▸ HOW TO COMPLETE THIS TASK: Output the data below exactly.

BEGIN EXERCISE DATA

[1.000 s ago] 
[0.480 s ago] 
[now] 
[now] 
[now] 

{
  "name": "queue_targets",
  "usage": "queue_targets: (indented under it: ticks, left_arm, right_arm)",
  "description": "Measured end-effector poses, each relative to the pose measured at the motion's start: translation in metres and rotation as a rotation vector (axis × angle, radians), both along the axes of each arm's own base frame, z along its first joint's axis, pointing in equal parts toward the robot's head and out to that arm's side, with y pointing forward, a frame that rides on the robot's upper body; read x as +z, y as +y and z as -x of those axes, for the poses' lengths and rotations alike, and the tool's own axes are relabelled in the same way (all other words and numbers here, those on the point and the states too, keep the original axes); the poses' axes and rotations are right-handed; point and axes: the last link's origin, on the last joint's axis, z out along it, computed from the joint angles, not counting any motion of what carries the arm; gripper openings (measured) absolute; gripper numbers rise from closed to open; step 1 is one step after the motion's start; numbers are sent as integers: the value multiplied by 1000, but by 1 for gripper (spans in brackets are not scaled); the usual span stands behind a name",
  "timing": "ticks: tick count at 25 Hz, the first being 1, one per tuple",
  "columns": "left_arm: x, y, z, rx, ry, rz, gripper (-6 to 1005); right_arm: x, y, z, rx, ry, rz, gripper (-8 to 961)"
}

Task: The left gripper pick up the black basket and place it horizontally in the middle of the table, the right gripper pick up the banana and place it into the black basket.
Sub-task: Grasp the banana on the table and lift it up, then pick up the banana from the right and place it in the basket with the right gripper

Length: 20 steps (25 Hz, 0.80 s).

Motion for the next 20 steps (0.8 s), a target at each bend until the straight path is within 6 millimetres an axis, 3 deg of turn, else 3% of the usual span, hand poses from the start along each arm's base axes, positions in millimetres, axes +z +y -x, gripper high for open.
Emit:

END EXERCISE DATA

▸ OUTPUT BELOW:
[1.000 s ago] 
[0.480 s ago] 
[now] 
[now] 
[now] 

{
  "name": "queue_targets",
  "usage": "queue_targets: (indented under it: ticks, left_arm, right_arm)",
  "description": "Measured end-effector poses, each relative to the pose measured at the motion's start: translation in metres and rotation as a rotation vector (axis × angle, radians), both along the axes of each arm's own base frame, z along its first joint's axis, pointing in equal parts toward the robot's head and out to that arm's side, with y pointing forward, a frame that rides on the robot's upper body; read x as +z, y as +y and z as -x of those axes, for the poses' lengths and rotations alike, and the tool's own axes are relabelled in the same way (all other words and numbers here, those on the point and the states too, keep the original axes); the poses' axes and rotations are right-handed; point and axes: the last link's origin, on the last joint's axis, z out along it, computed from the joint angles, not counting any motion of what carries the arm; gripper openings (measured) absolute; gripper numbers rise from closed to open; step 1 is one step after the motion's start; numbers are sent as integers: the value multiplied by 1000, but by 1 for gripper (spans in brackets are not scaled); the usual span stands behind a name",
  "timing": "ticks: tick count at 25 Hz, the first being 1, one per tuple",
  "columns": "left_arm: x, y, z, rx, ry, rz, gripper (-6 to 1005); right_arm: x, y, z, rx, ry, rz, gripper (-8 to 961)"
}

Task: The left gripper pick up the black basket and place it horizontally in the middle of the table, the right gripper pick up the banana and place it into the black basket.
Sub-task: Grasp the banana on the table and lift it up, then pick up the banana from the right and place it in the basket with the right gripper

Length: 20 steps (25 Hz, 0.80 s).

Motion for the next 20 steps (0.8 s), a target at each bend until the straight path is within 6 millimetres an axis, 3 deg of turn, else 3% of the usual span, hand poses from the start along each arm's base axes, positions in millimetres, axes +z +y -x, gripper high for open.
Emit:

Nothing else is part of this output.